Russian, US ISS record-holders return to Earth

A record-breaking US astronaut and two Russian cosmonauts returned to Earth from the International Space Station Wednesday, with tensions between Moscow and the West soaring over Ukraine.

“The crew of Roscosmos cosmonauts Anton Shkaplerov and Pyotr Dubrov, as well as NASA astronaut Mark Vande Hei, has returned to Earth,” Russia’s space agency Roscosmos said in a statement.

Footage broadcast from the landing site in Kazakhstan showed the Soyuz descent module touching down at the expected time of 1128 GMT in bright conditions before the crew emerged from the vehicle that had blown onto its side.  

“Tasty!” said Shkaplerov, the first man out of the descent module, as he sat sipping a tea provided by recovery staff.  

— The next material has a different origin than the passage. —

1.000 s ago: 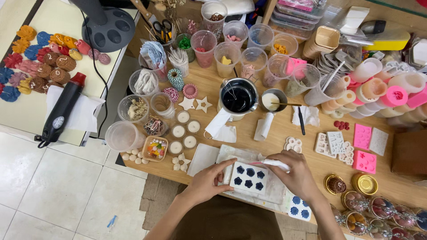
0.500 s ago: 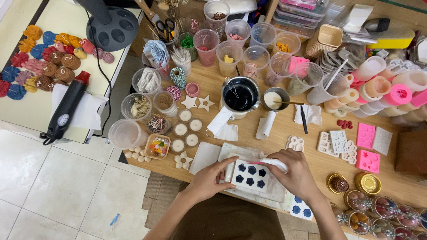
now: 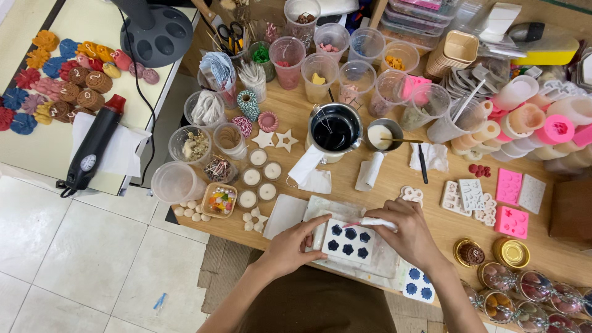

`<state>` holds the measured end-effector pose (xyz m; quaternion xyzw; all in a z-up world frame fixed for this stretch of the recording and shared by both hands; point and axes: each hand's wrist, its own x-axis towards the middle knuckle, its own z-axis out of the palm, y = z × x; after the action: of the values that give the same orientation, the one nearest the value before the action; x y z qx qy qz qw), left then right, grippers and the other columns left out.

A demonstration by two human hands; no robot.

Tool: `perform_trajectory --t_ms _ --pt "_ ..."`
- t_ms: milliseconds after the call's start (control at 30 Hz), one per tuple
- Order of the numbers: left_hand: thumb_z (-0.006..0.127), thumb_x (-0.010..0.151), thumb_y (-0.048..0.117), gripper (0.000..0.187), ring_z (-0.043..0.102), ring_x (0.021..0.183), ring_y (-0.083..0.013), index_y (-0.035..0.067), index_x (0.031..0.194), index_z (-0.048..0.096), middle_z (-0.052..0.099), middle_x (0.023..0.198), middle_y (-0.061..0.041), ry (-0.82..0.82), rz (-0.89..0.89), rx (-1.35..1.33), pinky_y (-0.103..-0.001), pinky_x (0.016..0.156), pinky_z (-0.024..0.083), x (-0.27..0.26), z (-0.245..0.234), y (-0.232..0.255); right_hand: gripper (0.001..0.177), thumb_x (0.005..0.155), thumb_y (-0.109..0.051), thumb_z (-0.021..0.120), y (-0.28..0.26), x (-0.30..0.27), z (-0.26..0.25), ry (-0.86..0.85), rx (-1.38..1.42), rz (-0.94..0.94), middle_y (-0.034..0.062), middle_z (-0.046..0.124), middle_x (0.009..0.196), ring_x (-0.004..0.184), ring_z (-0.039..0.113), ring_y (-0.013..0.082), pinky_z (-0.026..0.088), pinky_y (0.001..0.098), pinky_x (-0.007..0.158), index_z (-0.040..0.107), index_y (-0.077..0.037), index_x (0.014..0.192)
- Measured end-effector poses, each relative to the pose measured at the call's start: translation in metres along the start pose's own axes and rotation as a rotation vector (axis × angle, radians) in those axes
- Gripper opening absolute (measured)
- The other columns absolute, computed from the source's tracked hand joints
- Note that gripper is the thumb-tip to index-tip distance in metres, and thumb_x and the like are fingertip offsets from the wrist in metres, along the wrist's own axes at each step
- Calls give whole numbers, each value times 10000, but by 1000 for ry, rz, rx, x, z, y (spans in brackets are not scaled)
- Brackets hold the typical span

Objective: The person adds dark liquid wax into flower-shaped molds using a small spoon, then stirs white wax in a small pitcher and adds a small flower-shaped candle onto a larger rectangular candle base.

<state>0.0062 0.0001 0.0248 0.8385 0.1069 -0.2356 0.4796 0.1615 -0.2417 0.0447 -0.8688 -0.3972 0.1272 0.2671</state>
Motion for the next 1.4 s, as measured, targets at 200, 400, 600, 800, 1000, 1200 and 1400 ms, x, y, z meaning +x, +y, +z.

NASA’s Mark Vande Hei emerged from the vehicle last, after setting a new record for the single longest spaceflight by a NASA astronaut, clocking 355 days aboard the International Space Station.

Cosmonaut Dubrov, with whom he blasted off from Baikonur in April last year, now holds the record for the longest mission by a Russian at the ISS, although four cosmonauts clocked longer stints at the now-defunct Mir space station, which was the world’s first continuously inhabited orbital lab. 

Shkaplerov was rounding off a standard six-month mission.

– US, Russia relations in tatters –

Relations between Moscow and Washington have been in tatters since the Kremlin launched an invasion of Ukraine last month, killing thousands and forcing four million people to flee the country. 

Space was one of the few areas of cooperation between Russia and the West untouched by the fallout of Russia’s annexation of Crimea in 2014, but here, too, tensions are growing.  

The ISS, a collaboration between the US, Canada, Japan, the European Space Agency and Russia, is expected to be wound up in the next decade. 

Last month, Roscosmos chief Dmitry Rogozin, an avid supporter of what Moscow has called a “special military operation” in Ukraine, suggested that Western sanctions targeting Russia in response had put the orbital lab in jeopardy.  

“If you block cooperation with us, who will save the ISS from uncontrolled deorbiting and falling on US or European territory?” Rogozin wrote in a tweet last month — noting that the station does not fly over much of Russia.

At present, the ISS depends on a Russian propulsion system to maintain its orbit, some 250 miles (400 kilometres) above sea level, with the US segment responsible for electricity and life support systems — interdependencies that were woven into the project from its inception in the 1990s.

– War opposition –

ISS astronauts and cosmonauts traditionally steer clear of politics, stressing the need for cooperation to further humanity’s goals in space.

But at least two retired heavyweights of the space world, US astronaut Scott Kelly and Russia’s Gennady Padalka have responded to the invasion with criticism. 

Kelly, who held the NASA spaceflight record before it was broken by Vande Hei earlier this month, said he had returned a medal awarded to him by the Russian government in 2011. 

“Please, give (the medal) to Russian mothers whose sons have been killed in this unjust war,” Kelly said in a tweet addressed to Russia’s former president and current deputy security council chairman Dmitry Medvedev earlier this month. 

Kelly’s former ISS commander Gennady Padalka, also appeared to criticise the invasion in an interview with private Russian media this month. 

“One thing is clear to me: authorities, regimes, ideologies come and go, but Russia and Ukraine will always be next to each other. We cannot be separated onto different planets,” Padalka told liberal newspaper Novaya Gazeta. 

He expressed concern that Russia’s invasion meant that Ukrainians would view current and future Russian generations with “hatred”.

Padalka, 63, holds the world record for cumulative days spent in space — 879 — and is a Hero of the Russian Federation. 

NASA on Wednesday hailed its own record-breaker, Vande Hei, with the agency’s administrator Bill Nelson noting in a statement that his mission was “paving the way for future human explorers on the Moon, Mars, and beyond.”